■ **WHAT YOU NEED TO DO**: For the listing below, print exactly the lines from the line with "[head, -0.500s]" to the line with "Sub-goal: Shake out", both included, and nothing beyond them.
--- START ---
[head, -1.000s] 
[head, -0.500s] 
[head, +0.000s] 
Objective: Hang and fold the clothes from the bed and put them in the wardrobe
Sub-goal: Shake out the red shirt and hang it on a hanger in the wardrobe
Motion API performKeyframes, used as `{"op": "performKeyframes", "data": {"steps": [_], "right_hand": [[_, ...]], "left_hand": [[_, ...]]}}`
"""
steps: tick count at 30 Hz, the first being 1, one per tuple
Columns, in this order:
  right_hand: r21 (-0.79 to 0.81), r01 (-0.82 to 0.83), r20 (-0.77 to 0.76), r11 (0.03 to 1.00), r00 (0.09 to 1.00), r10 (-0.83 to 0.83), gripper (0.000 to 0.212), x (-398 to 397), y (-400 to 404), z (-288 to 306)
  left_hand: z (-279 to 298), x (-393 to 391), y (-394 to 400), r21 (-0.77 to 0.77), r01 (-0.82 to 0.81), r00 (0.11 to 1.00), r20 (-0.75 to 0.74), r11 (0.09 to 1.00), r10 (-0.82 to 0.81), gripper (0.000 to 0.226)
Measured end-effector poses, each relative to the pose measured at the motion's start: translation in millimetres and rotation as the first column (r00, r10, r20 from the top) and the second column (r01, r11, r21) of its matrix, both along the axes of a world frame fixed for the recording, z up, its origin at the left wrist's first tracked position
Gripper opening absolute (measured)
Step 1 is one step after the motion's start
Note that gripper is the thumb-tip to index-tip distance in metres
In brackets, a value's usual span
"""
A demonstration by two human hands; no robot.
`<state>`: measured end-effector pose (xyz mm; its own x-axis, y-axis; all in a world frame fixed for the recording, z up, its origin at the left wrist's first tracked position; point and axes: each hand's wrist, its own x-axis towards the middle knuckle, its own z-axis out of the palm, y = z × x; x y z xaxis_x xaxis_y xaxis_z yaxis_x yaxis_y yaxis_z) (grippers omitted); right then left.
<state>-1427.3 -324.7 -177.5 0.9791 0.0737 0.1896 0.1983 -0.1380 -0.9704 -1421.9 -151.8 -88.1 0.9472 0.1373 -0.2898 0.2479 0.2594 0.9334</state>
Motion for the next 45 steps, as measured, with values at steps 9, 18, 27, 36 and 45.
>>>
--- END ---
■ **TASK OUTPUT**:
[head, -0.500s] 
[head, +0.000s] 
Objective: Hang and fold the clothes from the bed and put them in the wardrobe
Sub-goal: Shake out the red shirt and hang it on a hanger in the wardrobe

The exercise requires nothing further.